[[ Materials provided open ]]

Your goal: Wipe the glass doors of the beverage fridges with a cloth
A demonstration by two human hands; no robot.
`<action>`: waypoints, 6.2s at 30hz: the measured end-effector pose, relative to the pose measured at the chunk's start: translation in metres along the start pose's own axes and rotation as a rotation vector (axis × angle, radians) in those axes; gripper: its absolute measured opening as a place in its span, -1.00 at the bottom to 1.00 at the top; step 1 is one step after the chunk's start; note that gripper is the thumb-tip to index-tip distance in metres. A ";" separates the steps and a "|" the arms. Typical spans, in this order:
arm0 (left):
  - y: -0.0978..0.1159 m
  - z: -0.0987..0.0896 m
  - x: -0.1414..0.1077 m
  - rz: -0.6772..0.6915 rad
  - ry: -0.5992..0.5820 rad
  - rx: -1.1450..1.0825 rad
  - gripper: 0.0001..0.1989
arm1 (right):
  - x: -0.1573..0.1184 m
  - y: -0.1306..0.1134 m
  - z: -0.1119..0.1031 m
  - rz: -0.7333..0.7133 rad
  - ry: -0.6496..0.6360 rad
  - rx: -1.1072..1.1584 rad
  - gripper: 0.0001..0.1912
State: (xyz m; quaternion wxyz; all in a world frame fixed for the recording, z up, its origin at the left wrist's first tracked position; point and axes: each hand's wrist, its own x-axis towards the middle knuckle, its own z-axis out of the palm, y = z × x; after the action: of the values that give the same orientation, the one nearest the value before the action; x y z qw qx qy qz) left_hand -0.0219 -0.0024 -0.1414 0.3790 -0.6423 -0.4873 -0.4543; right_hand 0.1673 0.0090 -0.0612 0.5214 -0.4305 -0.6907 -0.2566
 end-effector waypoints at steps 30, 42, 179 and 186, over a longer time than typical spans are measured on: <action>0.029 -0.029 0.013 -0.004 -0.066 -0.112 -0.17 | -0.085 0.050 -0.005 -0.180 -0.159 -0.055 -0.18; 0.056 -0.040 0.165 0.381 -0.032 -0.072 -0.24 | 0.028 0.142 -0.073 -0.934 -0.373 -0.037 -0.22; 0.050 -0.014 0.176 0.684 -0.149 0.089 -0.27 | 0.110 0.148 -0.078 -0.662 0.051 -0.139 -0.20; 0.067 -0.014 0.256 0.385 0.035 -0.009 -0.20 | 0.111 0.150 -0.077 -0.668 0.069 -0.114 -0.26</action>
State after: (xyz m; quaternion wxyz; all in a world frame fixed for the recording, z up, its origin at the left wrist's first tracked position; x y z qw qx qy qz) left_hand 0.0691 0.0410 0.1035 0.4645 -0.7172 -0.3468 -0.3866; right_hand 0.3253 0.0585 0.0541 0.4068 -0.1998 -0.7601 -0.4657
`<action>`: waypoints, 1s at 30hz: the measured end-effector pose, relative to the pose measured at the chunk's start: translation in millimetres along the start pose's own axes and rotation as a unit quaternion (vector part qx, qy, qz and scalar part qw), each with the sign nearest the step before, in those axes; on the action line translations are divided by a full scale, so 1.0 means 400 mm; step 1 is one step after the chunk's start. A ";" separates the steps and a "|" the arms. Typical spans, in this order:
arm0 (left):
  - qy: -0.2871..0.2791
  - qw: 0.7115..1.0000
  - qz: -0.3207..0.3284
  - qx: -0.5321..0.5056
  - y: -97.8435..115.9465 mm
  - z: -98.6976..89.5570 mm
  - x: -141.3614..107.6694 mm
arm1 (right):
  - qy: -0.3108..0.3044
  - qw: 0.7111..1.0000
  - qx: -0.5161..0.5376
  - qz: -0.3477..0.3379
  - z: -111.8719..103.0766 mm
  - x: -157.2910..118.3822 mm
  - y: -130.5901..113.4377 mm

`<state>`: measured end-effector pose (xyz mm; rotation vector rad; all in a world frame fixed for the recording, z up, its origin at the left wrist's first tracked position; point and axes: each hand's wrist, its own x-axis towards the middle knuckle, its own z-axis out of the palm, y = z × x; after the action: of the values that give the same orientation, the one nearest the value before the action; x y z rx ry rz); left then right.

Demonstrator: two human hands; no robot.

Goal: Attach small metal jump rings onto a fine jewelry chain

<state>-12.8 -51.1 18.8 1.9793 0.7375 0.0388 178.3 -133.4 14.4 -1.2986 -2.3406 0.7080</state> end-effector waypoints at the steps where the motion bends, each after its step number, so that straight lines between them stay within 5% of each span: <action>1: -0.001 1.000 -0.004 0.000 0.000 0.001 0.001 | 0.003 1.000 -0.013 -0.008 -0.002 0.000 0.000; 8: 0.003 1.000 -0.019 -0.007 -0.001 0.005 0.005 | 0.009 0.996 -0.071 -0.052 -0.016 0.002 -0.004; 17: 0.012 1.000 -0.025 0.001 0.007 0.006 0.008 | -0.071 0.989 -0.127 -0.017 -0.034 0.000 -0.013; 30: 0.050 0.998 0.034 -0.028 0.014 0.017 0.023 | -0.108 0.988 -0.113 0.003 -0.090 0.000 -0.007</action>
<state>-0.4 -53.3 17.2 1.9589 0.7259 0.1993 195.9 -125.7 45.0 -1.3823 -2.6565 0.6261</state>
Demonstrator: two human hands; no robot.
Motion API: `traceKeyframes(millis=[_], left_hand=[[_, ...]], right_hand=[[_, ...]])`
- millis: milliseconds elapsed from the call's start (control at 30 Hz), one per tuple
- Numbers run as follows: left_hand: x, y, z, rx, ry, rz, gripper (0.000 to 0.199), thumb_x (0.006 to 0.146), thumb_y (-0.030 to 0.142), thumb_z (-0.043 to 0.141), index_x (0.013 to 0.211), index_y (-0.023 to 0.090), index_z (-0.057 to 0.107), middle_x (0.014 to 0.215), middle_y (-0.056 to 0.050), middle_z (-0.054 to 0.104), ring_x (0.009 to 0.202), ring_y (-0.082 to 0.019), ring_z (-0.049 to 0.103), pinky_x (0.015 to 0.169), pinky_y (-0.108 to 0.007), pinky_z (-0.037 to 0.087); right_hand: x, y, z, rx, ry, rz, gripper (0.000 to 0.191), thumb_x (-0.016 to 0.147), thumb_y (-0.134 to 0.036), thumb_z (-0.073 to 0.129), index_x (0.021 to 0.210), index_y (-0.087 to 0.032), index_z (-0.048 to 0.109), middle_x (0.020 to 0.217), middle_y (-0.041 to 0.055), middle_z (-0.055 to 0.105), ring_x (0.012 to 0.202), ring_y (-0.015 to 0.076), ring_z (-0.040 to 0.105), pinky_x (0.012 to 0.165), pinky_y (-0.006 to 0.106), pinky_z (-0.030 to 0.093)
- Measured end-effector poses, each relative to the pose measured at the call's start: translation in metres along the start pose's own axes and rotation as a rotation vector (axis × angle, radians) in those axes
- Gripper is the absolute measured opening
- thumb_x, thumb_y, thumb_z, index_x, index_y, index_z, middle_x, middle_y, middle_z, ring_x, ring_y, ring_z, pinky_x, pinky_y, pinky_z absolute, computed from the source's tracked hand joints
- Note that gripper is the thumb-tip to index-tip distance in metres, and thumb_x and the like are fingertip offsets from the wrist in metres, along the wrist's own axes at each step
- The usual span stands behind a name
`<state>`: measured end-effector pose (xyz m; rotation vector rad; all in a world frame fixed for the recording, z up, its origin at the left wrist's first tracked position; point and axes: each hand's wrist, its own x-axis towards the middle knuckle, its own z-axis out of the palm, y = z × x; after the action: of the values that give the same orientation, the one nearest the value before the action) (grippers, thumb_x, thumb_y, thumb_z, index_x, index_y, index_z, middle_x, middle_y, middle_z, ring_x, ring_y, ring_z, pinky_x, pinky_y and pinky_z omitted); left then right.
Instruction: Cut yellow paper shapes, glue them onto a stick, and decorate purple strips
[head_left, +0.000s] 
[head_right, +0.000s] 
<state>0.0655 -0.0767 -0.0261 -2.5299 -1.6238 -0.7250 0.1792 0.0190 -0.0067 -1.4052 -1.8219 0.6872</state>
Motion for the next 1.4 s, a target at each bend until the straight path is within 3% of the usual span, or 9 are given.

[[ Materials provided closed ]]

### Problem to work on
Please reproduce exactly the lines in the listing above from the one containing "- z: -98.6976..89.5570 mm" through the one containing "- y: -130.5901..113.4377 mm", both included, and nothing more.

### Solved problem
  - z: -98.6976..89.5570 mm
  - x: -141.3614..107.6694 mm
arm1 (right):
  - qy: -0.3108..0.3044
  - qw: 0.7111..1.0000
  - qx: -0.5161..0.5376
  - qz: -0.3477..0.3379
  - z: -111.8719..103.0766 mm
  - x: -157.2910..118.3822 mm
  - y: -130.5901..113.4377 mm

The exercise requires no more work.